> _Prompt_
Produce an exact copy of the lines from the line that contains "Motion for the" to the end of the listing below.

> _Given information_
##########
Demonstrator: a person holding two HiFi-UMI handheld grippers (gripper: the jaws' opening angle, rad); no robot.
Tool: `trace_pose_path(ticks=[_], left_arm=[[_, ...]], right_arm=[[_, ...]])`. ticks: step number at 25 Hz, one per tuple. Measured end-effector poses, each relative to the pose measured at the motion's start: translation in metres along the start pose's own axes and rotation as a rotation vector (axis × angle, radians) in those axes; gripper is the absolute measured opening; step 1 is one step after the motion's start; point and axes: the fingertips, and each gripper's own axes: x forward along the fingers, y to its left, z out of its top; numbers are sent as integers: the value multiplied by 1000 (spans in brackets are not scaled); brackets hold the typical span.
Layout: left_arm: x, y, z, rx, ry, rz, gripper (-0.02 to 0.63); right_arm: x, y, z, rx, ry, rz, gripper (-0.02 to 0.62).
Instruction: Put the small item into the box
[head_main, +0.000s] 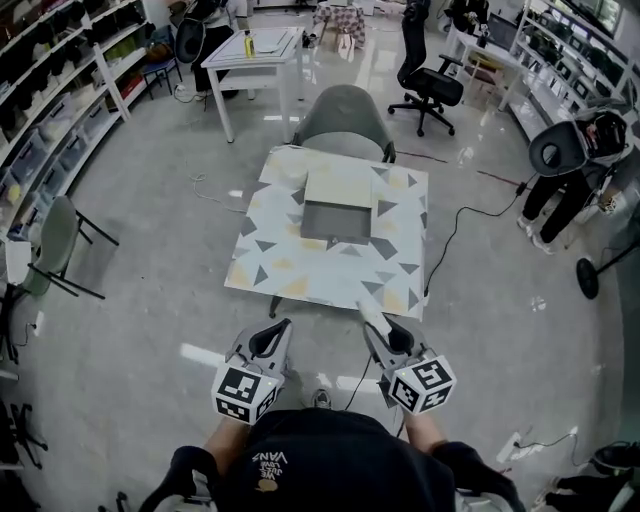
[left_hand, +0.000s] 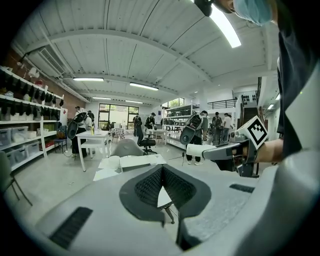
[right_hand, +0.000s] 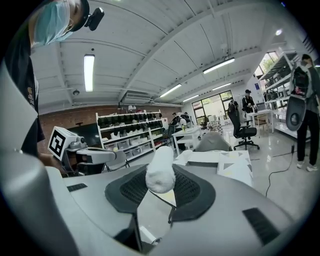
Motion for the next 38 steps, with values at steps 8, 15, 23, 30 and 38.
trace_pose_path(ticks=[8,15,23,30,38], left_arm=[[47,56,12,4,15,-58,6],[90,108,36,46,19,-170,6],[124,162,43,81,30,-279,6],[144,199,39,86,40,-301,6],[170,213,34,67,44,-293,6]], right_arm=[[60,-23,20,18,-1,-62,124],[116,-35,46,39,-24,-147,124],[169,-39,56,64,-43,-252,124],[205,-44,54,66,-18,-296,124],[238,-78,44,61,28,-296,124]])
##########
> _Solution below_
Motion for the next 38 steps, with values at steps 8, 15, 23, 30 and 38.
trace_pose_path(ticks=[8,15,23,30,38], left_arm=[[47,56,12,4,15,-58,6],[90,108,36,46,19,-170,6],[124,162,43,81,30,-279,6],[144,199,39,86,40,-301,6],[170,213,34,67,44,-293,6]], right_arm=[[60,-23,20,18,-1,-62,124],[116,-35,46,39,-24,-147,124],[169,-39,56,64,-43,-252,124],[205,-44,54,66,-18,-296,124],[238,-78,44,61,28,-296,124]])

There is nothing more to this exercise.